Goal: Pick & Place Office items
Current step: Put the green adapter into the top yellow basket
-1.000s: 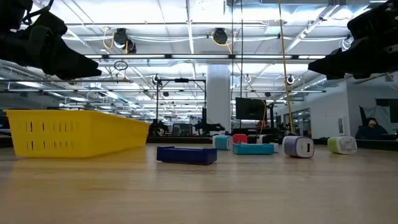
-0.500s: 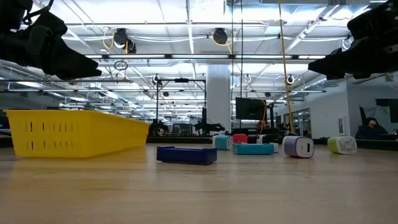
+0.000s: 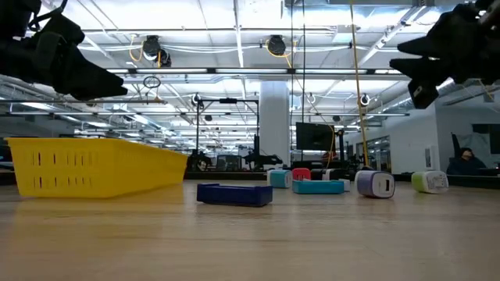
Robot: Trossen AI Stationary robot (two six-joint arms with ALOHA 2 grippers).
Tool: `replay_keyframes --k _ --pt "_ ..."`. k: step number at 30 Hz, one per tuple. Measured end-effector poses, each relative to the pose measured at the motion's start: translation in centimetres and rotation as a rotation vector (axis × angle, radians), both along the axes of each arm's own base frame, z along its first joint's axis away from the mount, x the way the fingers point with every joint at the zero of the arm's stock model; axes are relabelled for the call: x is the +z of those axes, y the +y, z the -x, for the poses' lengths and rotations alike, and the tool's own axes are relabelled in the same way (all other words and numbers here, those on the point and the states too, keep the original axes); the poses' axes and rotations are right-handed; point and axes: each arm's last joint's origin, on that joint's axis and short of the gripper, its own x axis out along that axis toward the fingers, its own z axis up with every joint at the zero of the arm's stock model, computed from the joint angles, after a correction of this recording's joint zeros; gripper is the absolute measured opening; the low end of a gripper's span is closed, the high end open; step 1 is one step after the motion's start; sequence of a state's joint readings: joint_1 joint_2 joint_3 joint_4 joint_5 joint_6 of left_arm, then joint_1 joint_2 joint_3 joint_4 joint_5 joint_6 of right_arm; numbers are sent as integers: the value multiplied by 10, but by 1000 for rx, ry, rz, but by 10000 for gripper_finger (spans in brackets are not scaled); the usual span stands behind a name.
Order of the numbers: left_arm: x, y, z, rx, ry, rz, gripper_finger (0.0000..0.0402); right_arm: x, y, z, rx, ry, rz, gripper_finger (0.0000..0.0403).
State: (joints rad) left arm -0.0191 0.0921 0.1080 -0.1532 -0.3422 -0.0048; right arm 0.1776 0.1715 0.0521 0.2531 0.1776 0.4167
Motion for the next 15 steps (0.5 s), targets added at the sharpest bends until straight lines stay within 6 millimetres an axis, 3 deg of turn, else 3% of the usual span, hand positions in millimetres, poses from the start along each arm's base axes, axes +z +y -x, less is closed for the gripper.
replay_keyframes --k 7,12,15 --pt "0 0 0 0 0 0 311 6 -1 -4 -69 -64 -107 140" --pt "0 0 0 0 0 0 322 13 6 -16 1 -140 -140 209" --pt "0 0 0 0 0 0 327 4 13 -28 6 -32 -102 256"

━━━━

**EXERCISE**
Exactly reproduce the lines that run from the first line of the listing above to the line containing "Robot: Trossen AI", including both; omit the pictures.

**ANSWER SPACE**
Goal: Pick & Place Office items
Current step: Put the green adapter into the top yellow basket
-1.000s: 
-0.500s: 
+0.000s: 
Robot: Trossen AI Stationary robot (two six-joint arms with ALOHA 2 grippers).

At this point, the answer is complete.